PG and JH v The United Kingdom: ECHR 25 Sep 2001

The use of covert listening devices within a police station was an infringement of the right to privacy, since there was no system of law regulating such practices. That need not affect the right to a fair trial. The prosecution had a duty to disclose all relevant evidence to the defence. In this case the material which the prosecution sought to keep secret had not been relied upon in evidence, and the witness whom the defence had wished to cross examine had been examined by the judge in private. Voice samples which had been obtained without consent and were used to link recordings were to be treated in ways similar to other samples such as blood and hair and other objective physical samples.
‘The Court also notes that the material which was not disclosed in the present case formed no part of the prosecution case whatever, and was never put to the jury.
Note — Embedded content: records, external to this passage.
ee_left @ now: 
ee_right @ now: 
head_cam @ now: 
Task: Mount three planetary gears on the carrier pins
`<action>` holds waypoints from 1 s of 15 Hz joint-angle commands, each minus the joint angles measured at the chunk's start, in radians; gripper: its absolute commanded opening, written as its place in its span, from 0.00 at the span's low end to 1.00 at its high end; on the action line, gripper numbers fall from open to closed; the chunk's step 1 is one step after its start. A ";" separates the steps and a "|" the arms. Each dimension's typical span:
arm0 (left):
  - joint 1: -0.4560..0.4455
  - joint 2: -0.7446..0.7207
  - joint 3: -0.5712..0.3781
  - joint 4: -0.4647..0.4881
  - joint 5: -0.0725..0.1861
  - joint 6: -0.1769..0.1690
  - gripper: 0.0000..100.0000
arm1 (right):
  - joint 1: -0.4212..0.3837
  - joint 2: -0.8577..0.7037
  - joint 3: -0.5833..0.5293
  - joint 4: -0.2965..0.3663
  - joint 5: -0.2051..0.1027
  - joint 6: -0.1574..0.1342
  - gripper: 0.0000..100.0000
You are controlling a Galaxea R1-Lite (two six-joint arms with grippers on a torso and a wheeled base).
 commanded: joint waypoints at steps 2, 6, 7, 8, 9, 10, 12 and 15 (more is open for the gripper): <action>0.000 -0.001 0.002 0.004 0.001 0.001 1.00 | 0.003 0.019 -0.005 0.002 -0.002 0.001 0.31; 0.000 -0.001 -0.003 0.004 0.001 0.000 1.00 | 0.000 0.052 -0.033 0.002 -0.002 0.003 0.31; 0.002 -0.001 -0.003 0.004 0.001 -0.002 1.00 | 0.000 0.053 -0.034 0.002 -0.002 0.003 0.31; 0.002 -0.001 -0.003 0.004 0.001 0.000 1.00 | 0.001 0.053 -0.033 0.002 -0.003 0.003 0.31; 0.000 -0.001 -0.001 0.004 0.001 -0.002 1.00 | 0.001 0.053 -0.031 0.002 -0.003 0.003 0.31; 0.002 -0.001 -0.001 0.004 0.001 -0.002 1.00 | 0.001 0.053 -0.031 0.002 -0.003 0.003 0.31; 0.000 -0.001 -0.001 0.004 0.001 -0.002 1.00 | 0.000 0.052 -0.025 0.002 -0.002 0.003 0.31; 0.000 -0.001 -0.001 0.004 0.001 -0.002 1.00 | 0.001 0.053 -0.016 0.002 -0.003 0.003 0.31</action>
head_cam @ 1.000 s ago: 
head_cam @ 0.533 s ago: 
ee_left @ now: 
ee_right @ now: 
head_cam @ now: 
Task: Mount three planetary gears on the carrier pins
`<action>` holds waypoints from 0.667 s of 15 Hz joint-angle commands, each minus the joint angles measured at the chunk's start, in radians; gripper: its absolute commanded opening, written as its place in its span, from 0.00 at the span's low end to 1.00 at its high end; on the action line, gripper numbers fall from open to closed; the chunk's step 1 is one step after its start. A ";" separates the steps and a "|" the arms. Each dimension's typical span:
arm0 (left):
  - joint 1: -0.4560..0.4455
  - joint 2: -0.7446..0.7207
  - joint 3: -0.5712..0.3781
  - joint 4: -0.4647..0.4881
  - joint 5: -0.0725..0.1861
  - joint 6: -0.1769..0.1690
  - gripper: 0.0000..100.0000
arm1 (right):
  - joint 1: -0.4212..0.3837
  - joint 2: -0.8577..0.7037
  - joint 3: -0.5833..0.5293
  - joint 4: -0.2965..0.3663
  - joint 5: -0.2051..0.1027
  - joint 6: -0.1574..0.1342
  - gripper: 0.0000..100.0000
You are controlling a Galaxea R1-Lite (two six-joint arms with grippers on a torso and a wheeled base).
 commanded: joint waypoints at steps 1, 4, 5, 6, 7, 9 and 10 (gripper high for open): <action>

The fact that the need for disclosure was at all times under assessment by the trial judge provided a further, important safeguard in that it was his duty to monitor throughout the trial the fairness or otherwise of the evidence being withheld. It has not been suggested that the judge was not independent and impartial within the meaning of Article 6-1. He was fully versed in all the evidence and issues in the case and in a position to monitor the relevance to the defence of the withheld information both before and during the trial’.
As to the scope of Article 8: ‘Private life is a broad term not susceptible to exhaustive definition. The Court has already held that elements such as gender identification, name and sexual orientation and sexual life are important elements of the personal sphere protected by Article 8. The Article also protects a right to identity and personal development, and the right to establish relationships with other human beings and the outside world . . There is, therefore, a zone of interaction of a person with others, even in a public context, which may fall within the scope of ‘private life.’ There are a number of elements relevant to a consideration of whether a person’s private life is concerned in measures effected outside a person’s home or private premises. Since there are occasions when people knowingly or intentionally involve themselves in activities which are or may be recorded or reported in a public manner, a person’s reasonable expectations as to privacy may be a significant, though not necessarily conclusive, factor. A person who walks down the street will, inevitably, be visible to any member of the public who is also present. Monitoring by technological means of the same public scene (for example a security guard viewing through closed circuit television) is of a similar character. Private-life considerations may arise, however, once any systematic or permanent record comes into existence of such material from the public domain. It is for this reason that files gathered by security services on a particular individual fall within the scope of article 8, even where the information has not been gathered by any intrusive or covert method.’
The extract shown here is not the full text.